→ ASSIGNMENT
Please repeat the lines below, exactly and only, from the one that holds "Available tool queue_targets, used" through the one that holds "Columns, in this".

AVAILABLE DATA section start

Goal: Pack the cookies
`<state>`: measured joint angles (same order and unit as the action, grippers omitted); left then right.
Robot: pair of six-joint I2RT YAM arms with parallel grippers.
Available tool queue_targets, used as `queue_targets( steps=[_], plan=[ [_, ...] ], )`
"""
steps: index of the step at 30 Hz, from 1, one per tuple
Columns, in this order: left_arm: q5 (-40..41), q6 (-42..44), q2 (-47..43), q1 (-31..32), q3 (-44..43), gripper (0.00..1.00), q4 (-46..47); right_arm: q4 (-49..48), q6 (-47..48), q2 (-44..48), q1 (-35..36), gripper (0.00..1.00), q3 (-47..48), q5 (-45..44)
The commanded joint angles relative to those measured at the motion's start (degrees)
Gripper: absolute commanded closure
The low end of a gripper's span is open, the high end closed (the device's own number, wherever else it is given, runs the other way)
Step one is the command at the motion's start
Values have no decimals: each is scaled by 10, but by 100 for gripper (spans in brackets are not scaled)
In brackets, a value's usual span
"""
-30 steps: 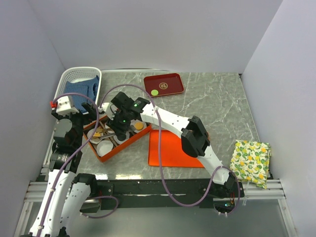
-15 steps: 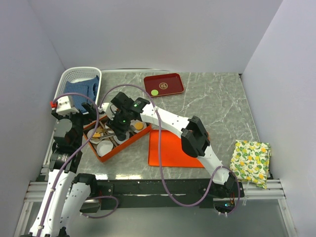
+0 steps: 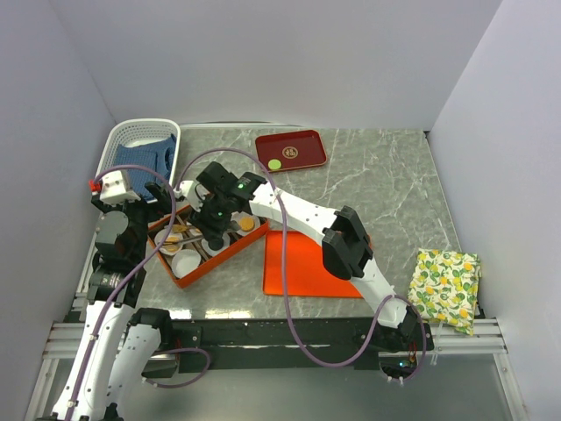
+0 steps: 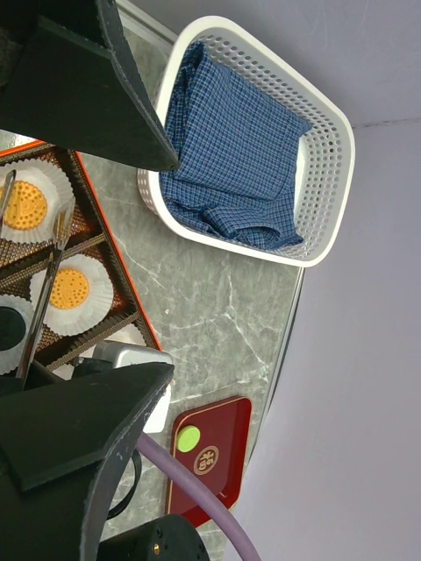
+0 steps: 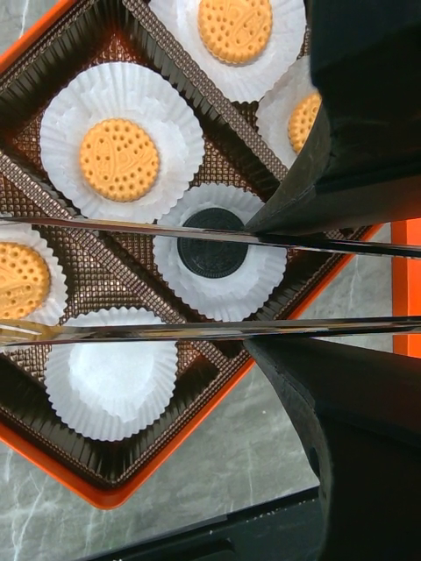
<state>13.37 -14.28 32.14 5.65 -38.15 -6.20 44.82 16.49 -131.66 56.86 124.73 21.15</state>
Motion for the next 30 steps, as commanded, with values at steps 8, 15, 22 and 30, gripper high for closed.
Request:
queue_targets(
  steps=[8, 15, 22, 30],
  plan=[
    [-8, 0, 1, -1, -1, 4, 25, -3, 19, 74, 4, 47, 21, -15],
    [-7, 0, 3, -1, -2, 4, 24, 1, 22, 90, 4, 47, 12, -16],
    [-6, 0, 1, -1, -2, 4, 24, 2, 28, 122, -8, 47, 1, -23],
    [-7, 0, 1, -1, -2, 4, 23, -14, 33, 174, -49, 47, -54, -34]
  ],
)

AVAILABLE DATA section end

→ TASK RESPONSE
Available tool queue_targets, used as `queue_targets( steps=[_], plan=[ [_, ...] ], )`
"""
steps: index of the step at 30 Hz, from 1, one per tuple
Columns, in this order: left_arm: q5 (-40..41), q6 (-42..44), q2 (-47..43), q1 (-31..32), q3 (-44..43), gripper (0.00..1.00), q4 (-46..47); right_arm: q4 (-49..48), q6 (-47..48), q2 (-44..48), q1 (-35..36), gripper (0.00..1.00), q3 (-47..48), q5 (-45..44)

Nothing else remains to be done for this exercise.